I want to knock someone out!!!!!! SERIOUSLY

Today after a somewhat ok day of being at the doctors and running around in the heat my sister and I went and grabbed lunch.  Keep in mind that we do not get along at all.  Anyway we get back to my sisters house and I very casually say "well I better get back to planning my wedding".  Being a bride-to-be I am stuck doing all the planning myself (yes, very aggravating), I go to my usually wedding advice sites to get some ideas and coming across another to be brides blog I found the perfect venue.  Well I say to my sister "I found the perfect place for the wedding", she responds with, "where?" and I say "CA".  The next thing she says that wants to make me jump her and knock her out is "well if it is very far I am not making promises that we will be there".   WTF seriously.  She is going to be one of my bridesmaids, her daughter my flower girl (only little girl in my family...atm), and her two sons the ring bearers (one is going to be 2 and the other is 9).

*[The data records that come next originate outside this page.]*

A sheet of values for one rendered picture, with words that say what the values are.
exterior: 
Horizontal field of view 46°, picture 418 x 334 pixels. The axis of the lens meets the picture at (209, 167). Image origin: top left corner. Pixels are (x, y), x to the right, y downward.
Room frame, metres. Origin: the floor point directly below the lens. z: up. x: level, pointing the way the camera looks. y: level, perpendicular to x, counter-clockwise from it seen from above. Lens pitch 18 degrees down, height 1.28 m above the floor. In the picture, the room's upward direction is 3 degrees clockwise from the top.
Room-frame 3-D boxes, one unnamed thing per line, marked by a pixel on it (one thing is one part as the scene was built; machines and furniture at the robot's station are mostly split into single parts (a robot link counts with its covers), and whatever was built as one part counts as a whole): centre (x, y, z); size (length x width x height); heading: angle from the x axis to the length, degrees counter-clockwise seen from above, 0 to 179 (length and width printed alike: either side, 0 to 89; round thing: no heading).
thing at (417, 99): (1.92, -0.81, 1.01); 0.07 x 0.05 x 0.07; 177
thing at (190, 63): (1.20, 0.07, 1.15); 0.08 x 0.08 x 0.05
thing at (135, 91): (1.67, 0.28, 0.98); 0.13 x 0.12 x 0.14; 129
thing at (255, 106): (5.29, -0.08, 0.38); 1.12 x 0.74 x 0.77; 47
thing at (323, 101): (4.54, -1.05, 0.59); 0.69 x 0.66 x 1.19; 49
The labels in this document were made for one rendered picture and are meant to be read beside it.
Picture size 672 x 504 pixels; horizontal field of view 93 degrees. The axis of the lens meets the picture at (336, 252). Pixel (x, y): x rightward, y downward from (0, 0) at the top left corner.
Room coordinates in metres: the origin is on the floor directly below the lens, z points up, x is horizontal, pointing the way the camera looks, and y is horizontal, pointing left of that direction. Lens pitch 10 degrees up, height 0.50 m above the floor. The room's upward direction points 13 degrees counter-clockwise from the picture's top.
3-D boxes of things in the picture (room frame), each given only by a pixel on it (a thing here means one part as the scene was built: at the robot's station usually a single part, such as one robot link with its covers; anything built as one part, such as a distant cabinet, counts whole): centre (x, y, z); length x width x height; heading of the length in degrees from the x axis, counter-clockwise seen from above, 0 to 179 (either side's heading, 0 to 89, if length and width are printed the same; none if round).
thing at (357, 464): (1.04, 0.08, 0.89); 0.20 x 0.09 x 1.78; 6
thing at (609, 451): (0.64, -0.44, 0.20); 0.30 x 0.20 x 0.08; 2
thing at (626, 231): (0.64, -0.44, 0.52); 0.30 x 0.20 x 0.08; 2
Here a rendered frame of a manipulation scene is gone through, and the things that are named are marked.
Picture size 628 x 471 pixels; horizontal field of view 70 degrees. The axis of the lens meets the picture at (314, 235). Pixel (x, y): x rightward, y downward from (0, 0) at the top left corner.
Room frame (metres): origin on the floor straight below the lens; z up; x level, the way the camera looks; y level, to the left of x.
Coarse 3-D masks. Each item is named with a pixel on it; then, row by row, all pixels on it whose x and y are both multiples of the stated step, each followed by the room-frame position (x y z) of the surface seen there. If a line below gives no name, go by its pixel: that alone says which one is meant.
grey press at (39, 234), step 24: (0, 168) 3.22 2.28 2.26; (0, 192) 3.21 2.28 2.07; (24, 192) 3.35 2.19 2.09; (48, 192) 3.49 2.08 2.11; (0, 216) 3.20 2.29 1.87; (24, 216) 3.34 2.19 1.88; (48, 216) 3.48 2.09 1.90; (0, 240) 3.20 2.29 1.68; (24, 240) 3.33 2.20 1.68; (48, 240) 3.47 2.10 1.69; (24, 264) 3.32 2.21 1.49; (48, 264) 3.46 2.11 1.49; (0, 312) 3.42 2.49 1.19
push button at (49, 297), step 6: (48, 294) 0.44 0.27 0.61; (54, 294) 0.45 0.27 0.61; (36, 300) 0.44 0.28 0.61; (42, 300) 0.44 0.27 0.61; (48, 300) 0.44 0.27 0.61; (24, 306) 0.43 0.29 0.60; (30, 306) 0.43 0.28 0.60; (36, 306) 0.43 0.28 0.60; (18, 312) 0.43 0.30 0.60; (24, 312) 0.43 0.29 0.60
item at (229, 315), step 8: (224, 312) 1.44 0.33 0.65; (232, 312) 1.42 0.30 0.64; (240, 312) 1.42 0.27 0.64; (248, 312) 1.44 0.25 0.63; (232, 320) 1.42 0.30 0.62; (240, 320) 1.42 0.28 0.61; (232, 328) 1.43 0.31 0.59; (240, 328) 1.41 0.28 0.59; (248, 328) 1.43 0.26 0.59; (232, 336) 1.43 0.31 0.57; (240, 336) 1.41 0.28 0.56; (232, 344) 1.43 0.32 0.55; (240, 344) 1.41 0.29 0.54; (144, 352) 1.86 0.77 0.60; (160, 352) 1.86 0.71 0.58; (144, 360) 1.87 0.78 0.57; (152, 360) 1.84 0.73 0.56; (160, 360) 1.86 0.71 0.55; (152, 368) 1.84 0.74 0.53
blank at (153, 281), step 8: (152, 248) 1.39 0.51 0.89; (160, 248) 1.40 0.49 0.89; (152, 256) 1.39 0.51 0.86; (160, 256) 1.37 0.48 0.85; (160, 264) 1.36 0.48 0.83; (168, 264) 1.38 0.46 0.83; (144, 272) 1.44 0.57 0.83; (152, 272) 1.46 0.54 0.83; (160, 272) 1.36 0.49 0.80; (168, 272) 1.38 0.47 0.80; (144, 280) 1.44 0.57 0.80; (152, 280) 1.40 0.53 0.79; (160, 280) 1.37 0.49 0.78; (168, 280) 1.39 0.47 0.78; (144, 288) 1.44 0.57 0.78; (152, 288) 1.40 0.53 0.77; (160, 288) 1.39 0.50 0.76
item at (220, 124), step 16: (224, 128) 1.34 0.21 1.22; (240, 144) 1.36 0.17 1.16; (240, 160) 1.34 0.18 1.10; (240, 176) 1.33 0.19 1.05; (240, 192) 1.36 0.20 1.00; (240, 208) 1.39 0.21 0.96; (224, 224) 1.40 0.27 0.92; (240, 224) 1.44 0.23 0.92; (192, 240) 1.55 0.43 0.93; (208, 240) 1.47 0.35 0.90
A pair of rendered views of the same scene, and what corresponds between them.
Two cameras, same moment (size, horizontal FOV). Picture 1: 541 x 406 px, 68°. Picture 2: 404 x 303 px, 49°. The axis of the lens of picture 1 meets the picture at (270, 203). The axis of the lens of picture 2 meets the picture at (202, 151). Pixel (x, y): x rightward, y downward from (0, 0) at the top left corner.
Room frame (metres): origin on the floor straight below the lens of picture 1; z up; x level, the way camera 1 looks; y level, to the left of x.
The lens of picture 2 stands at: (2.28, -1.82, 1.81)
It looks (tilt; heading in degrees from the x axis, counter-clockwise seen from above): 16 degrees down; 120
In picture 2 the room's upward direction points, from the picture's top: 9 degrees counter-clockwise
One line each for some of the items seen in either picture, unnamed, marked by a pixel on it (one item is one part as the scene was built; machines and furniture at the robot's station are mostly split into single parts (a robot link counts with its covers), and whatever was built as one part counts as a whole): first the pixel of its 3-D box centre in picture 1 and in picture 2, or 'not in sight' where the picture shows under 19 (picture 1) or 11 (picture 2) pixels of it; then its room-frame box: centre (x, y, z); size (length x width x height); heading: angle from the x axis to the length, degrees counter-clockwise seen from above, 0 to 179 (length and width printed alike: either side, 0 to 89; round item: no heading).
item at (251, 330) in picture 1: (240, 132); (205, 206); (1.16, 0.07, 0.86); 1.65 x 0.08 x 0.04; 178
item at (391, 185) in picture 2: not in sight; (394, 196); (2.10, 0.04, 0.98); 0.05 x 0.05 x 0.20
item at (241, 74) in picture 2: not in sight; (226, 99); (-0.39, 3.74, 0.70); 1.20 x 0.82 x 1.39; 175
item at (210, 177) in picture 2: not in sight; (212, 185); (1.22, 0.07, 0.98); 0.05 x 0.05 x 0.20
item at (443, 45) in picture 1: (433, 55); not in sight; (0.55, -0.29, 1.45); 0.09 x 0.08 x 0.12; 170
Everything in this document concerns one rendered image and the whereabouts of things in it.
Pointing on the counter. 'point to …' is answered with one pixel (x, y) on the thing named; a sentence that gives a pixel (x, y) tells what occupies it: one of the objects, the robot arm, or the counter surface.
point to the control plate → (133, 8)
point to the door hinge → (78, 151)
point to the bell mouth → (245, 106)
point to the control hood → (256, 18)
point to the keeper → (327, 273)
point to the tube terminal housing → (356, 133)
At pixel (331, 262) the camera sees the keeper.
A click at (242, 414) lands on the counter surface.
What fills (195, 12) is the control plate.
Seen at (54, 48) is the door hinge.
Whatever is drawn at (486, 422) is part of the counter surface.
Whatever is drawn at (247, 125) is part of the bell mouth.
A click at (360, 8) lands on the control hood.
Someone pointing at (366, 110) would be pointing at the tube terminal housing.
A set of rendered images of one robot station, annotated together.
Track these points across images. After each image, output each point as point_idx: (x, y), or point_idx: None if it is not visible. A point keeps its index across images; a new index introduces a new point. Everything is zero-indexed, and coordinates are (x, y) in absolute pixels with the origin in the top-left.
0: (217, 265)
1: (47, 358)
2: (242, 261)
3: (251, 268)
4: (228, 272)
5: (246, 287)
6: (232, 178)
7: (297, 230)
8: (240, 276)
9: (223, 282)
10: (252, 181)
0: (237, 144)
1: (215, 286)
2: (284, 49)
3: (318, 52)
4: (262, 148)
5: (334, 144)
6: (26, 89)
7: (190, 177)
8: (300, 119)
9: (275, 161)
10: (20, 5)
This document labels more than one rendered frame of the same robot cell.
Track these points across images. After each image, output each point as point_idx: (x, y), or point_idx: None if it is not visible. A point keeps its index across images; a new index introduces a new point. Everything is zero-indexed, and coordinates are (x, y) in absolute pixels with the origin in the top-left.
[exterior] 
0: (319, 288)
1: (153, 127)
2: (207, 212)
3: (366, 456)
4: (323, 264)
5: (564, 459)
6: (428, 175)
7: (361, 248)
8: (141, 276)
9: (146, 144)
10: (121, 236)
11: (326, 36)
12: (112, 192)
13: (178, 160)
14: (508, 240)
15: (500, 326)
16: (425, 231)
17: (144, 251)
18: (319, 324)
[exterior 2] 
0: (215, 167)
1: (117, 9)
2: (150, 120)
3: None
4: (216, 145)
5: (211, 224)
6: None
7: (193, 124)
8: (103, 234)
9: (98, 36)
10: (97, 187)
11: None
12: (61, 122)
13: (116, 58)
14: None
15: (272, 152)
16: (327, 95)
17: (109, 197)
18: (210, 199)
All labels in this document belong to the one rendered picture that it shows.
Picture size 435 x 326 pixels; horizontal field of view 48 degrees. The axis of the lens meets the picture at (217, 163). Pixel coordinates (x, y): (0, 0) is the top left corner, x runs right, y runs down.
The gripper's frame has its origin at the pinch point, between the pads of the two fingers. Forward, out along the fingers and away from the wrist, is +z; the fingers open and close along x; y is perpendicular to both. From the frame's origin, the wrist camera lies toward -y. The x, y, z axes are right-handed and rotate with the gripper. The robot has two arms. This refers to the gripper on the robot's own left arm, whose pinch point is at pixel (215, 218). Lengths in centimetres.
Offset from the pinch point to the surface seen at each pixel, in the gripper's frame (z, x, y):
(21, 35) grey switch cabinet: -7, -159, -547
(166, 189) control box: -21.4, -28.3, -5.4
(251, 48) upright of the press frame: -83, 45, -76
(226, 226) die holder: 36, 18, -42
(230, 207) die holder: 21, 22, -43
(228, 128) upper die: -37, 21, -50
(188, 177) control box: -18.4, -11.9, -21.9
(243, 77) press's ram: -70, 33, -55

I thought I was planning mine and my fiance's big day, not hers.  First my fiance and I cannot live where we want to live but now I cannot even get married where I want to get married at.  I seriously do not know what to do and I am already stressing out to the point where I am about to call it all off.  What should I do I just want to crawl into a deep dark cave and hide for the rest of my life.

Re: I want to knock someone out!!!!!! SERIOUSLY

  • You're welcome to get married anywhere, anytime, any place, that you want. You're not allowed to pick a far away destination that will incur huge travel expenses for your friends and family and expect that they'll be willing and able to pony up the money for travel, accommodations, and attire. Life is a series of choices, all of which have consequences. Be aware of that before you make irreversible decisions.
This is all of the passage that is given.